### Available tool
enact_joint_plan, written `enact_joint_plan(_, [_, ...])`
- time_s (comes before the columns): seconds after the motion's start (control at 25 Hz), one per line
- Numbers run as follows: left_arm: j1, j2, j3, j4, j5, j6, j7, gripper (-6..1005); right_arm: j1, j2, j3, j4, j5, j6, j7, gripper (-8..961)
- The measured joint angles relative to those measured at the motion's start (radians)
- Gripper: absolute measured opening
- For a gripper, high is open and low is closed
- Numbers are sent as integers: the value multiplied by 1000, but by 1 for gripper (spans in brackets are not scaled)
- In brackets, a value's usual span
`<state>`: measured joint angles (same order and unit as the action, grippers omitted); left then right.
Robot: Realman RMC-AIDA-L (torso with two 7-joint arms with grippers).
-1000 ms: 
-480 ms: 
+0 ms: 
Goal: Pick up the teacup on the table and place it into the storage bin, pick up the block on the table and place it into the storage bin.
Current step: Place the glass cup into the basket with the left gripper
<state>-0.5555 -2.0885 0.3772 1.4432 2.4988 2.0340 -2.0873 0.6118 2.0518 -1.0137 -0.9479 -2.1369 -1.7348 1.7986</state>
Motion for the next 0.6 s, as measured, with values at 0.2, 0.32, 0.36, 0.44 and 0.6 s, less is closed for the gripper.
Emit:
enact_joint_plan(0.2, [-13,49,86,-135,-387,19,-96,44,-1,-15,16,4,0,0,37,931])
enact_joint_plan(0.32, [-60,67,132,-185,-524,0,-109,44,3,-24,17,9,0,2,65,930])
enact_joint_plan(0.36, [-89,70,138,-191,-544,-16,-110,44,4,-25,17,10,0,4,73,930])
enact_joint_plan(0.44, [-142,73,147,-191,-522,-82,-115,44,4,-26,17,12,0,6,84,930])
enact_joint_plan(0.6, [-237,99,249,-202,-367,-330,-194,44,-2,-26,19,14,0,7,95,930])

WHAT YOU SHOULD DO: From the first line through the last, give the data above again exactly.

TASK RESPONSE:
### Available tool
enact_joint_plan, written `enact_joint_plan(_, [_, ...])`
- time_s (comes before the columns): seconds after the motion's start (control at 25 Hz), one per line
- Numbers run as follows: left_arm: j1, j2, j3, j4, j5, j6, j7, gripper (-6..1005); right_arm: j1, j2, j3, j4, j5, j6, j7, gripper (-8..961)
- The measured joint angles relative to those measured at the motion's start (radians)
- Gripper: absolute measured opening
- For a gripper, high is open and low is closed
- Numbers are sent as integers: the value multiplied by 1000, but by 1 for gripper (spans in brackets are not scaled)
- In brackets, a value's usual span
`<state>`: measured joint angles (same order and unit as the action, grippers omitted); left then right.
Robot: Realman RMC-AIDA-L (torso with two 7-joint arms with grippers).
-1000 ms: 
-480 ms: 
+0 ms: 
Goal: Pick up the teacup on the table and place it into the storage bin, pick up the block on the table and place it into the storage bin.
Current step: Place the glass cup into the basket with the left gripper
<state>-0.5555 -2.0885 0.3772 1.4432 2.4988 2.0340 -2.0873 0.6118 2.0518 -1.0137 -0.9479 -2.1369 -1.7348 1.7986</state>
Motion for the next 0.6 s, as measured, with values at 0.2, 0.32, 0.36, 0.44 and 0.6 s, less is closed for the gripper.
Emit:
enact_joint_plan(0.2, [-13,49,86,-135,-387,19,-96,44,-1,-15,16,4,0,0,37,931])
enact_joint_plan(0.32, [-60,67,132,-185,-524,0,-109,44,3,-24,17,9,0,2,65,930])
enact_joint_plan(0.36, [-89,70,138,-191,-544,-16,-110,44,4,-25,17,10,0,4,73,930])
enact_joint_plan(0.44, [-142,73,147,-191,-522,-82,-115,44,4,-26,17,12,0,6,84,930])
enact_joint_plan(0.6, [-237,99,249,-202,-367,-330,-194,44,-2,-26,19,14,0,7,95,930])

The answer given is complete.